Avant de prendre la masse, il faut savoir ce qu'on attaque. Un mur porteur fait partie de la structure du bâtiment : son ouverture nécessite un linteau dimensionné par un ingénieur, une étude de structure et, en copropriété, une autorisation de l'assemblée. Un mur de distribution, lui, peut tomber le lendemain matin.
Les indices visuels
Un mur porteur fait généralement plus de 15 cm d'épaisseur dans un immeuble parisien classique. Il est positionné perpendiculairement aux solives du plancher au-dessus. Il se retrouve à la même position sur tous les étages de l'immeuble. À la frappe avec le poing, il sonne plein, pas creux.
Les indices documentaires
Le règlement de copropriété et les plans d'archives chez le syndic donnent souvent l'information.
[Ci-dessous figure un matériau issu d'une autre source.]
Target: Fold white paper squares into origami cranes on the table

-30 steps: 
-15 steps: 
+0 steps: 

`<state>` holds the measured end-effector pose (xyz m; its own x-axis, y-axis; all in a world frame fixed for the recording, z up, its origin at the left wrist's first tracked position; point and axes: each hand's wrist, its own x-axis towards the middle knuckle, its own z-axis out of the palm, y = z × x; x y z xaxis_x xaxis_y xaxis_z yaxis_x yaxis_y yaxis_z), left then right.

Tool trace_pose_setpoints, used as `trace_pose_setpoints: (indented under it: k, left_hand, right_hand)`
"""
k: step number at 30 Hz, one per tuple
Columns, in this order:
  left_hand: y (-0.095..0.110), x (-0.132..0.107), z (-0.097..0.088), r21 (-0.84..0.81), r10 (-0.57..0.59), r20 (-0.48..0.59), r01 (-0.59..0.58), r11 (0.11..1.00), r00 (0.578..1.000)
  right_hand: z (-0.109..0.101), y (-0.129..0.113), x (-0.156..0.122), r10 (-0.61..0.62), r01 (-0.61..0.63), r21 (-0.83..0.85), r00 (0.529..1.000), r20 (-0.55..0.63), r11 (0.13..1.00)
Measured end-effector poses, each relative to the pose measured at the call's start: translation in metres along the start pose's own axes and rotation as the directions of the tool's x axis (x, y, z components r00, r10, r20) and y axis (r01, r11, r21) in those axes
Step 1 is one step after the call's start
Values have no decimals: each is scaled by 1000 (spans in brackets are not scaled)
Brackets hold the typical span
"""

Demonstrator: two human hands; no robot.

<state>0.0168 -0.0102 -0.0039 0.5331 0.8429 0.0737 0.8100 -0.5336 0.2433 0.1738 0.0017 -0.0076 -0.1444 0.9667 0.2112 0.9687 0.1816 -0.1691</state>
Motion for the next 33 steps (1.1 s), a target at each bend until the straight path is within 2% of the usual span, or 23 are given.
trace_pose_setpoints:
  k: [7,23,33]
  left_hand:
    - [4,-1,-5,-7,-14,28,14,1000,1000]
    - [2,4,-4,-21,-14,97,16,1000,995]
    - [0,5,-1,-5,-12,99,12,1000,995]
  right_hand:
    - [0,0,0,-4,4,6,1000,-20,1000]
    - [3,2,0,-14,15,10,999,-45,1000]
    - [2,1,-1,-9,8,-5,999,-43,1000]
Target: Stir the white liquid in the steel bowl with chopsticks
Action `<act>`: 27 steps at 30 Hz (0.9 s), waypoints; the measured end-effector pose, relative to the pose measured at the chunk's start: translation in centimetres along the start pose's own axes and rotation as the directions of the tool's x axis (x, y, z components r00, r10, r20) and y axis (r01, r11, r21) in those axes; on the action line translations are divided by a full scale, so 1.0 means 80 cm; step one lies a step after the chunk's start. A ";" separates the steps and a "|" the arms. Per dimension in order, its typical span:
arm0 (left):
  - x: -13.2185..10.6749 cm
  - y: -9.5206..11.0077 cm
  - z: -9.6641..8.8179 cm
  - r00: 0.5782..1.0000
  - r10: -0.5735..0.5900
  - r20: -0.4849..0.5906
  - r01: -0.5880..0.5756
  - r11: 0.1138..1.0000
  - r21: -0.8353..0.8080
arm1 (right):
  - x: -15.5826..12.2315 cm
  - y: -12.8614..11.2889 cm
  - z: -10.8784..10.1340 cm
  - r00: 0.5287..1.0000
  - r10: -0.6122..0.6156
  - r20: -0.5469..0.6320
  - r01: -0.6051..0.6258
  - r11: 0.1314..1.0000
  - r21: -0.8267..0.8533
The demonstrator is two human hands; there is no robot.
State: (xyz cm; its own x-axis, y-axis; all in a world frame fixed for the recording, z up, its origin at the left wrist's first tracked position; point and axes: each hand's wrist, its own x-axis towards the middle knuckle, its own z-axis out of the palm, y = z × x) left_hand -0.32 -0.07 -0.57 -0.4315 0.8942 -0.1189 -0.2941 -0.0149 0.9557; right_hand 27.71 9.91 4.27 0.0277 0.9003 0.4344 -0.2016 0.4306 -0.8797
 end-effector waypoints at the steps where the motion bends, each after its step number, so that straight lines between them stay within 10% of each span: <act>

À défaut, un bureau d'études structure peut faire un diagnostic en une demi-journée pour 800 à 1 500 € selon la complexité. C'est négligeable rapporté au coût d'une catastrophe structurelle.
La marche à suivre
En copropriété, autorisation préalable de l'AG. Étude de structure obligatoire avec dimensionnement du linteau (IPN, poutre béton, poutre composite). Travaux par une entreprise qualifiée et assurée. Réception par le bureau d'études après pose du linteau. Pas de raccourci possible — les sinistres structurels ne se réparent pas.
BSB Décoration ne touche jamais à un mur identifié comme potentiellement porteur sans étude préalable signée. C'est non négociable.